**Required work**
An exact transcription of the lines below, from the first through the one containing "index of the", is the only output wanted.

**Supplied information**

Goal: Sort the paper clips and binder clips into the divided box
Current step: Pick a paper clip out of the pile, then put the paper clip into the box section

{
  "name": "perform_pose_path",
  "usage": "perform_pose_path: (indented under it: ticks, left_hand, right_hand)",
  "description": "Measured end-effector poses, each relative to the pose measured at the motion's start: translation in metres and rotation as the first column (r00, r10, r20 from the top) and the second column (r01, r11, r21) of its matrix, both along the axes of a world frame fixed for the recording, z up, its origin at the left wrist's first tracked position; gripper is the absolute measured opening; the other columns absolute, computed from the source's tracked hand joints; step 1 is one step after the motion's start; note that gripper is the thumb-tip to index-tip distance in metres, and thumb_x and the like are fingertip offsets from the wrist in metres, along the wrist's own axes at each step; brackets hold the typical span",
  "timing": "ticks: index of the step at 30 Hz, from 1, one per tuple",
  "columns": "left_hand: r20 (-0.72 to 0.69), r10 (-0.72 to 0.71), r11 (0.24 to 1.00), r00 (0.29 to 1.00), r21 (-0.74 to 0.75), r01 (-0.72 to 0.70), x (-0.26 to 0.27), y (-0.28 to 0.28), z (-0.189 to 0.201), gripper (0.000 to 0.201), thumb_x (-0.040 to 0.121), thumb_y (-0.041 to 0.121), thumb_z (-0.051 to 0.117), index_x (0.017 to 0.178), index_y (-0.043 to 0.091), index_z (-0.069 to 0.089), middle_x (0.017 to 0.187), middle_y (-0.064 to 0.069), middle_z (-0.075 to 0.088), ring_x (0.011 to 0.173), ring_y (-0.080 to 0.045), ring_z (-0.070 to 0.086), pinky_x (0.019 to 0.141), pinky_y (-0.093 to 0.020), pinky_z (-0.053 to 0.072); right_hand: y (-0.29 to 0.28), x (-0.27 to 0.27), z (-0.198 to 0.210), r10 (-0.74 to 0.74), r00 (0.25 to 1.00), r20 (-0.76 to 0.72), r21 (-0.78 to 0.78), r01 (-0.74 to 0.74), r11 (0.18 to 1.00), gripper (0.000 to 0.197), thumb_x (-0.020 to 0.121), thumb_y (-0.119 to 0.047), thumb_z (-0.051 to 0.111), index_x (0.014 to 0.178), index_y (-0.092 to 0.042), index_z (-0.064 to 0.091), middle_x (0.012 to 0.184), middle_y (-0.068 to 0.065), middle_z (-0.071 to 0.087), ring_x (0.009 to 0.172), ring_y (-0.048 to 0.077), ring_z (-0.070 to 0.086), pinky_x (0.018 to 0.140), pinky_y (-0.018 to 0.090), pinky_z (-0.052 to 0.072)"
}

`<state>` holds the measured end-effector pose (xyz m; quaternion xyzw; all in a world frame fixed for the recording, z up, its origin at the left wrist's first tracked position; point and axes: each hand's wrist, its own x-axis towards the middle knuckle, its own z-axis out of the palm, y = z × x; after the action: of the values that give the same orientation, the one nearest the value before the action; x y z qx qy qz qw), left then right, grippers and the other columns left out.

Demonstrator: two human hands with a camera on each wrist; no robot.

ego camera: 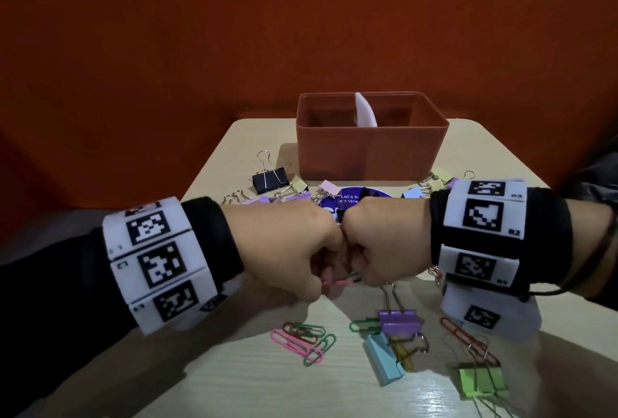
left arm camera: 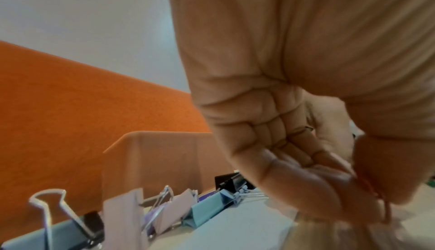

**Completed task**
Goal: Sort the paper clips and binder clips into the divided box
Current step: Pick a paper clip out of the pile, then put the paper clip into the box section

{
  "name": "perform_pose_path",
  "usage": "perform_pose_path: (indented under it: ticks, left_hand, right_hand)",
  "description": "Measured end-effector poses, each relative to the pose measured at the motion's start: translation in metres and rotation as the first column (r00, r10, r20 from the top) and the second column (r01, r11, r21) of its matrix, both along the axes of a world frame fixed for the recording, z up, its origin at the left wrist's first tracked position; gripper is the absolute measured opening; the other columns absolute, computed from the source's tracked hand joints; step 1 is one step after the motion's start; note that gripper is the thumb-tip to index-tip distance in metres, and thumb_x and the like are fingertip offsets from the wrist in metres, along the wrist's own axes at each step; brackets hold the typical span",
  "timing": "ticks: index of the step at 30 Hz, from 1, one per tuple",

The answer is complete, and the exercise is done.